Why is Napoleon seen as a villain historically?

Posted by Nick Efstathiadis

by Steve Wilds

article-2155213-00829C1800000258-490_306x437He conquered most of Europe and was finally defeated. His legacy, in popular history at least, was written largely by the British and so we remember him as a despot, a megalomaniac and a egotist. He became Europe's Hitler figure until Hitler came along.
But, as always, the real history is much more complex than the popular history. Sure, he fought a lot of wars and conquered a lot of countries, but it's a mistake to think that he woke up one morning in a peaceful Europe and decided to plunge it into war to satisfy his own ambitions. It's also a mistake to view Napoleon as somehow separate to the French Revolution. That latter point is especially important, as popular history has an irksome habit of tying events up into self-contained episodes, stripped of all context.
This is going to be a pretty big history dump, so please bear with me. It is very important though - without understanding the background to the Napoleonic era, there's no understanding Napoleon himself.
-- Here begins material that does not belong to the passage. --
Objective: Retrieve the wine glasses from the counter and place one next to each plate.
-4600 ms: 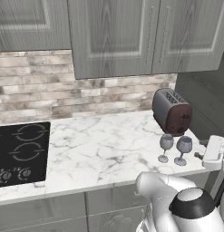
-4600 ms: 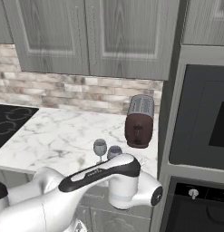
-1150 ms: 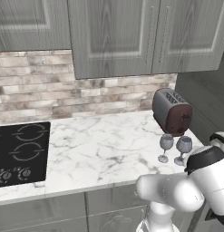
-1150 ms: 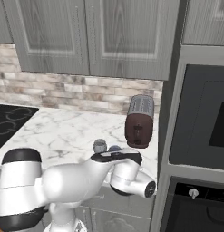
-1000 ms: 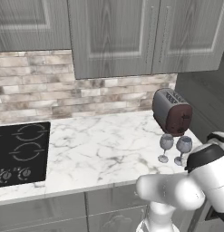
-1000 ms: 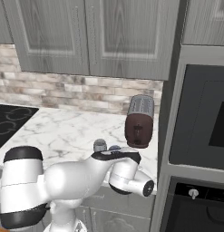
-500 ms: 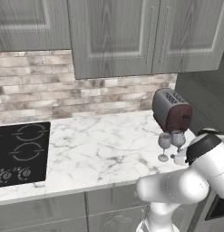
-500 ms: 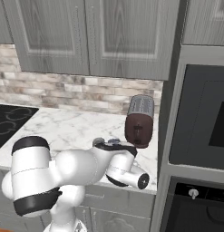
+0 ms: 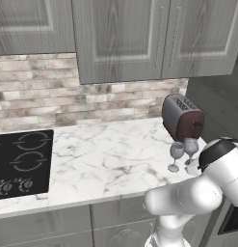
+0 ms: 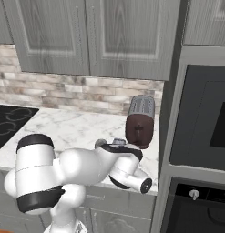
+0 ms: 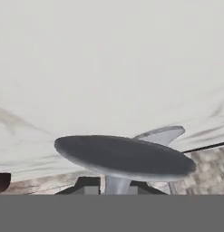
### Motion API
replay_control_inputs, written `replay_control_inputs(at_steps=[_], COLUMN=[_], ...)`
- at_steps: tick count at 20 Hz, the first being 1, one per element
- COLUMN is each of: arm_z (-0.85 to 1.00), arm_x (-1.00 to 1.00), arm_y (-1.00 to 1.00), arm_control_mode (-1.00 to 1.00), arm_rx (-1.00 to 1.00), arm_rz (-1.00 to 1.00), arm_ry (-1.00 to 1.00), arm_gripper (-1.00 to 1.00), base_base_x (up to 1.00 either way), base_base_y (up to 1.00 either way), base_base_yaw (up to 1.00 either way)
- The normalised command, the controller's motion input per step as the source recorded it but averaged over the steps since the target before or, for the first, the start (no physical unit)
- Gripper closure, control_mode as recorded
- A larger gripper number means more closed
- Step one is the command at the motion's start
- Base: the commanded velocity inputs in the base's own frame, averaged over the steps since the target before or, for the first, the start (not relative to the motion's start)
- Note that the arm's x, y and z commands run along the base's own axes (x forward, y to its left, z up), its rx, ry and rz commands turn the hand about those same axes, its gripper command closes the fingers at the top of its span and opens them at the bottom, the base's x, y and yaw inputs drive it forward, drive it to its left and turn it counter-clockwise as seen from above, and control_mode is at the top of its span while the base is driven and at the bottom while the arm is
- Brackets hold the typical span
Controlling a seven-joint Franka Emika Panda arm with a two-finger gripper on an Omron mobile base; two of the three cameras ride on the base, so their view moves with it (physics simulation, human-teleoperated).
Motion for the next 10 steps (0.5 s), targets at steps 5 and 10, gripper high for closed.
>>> replay_control_inputs(at_steps=[5,10], arm_z=[0.29,0.86], arm_x=[-0.45,-0.57], arm_y=[0.0,-0.06], arm_control_mode=[-1.0,-1.0], arm_rx=[0.04,0.13], arm_rz=[-0.01,-0.03], arm_ry=[-0.31,-0.38], arm_gripper=[1.0,1.0], base_base_x=[0.0,0.0], base_base_y=[0.0,0.0], base_base_yaw=[0.0,0.0])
The truth of it is that the Napoleonic Wars were a continuation of the French Revolutionary Wars, which themselves were a direct consequence of the Revolution and the threat they posed to the European establishments. As the French Revolution gathered pace, European monarchs became increasingly concerned about its ideals spreading, and in 1791, Emperor Leopold II of Austria and King Frederick-William II of Prussia issued a joint declaration to protect the French king Louis XVI and his family. The French National Assembly (the revolutionary government of the time), responded first with an ultimatum and then with a disastrous invasion of the Austrian Netherlands. This marked the beginning of the War of the First Coalition.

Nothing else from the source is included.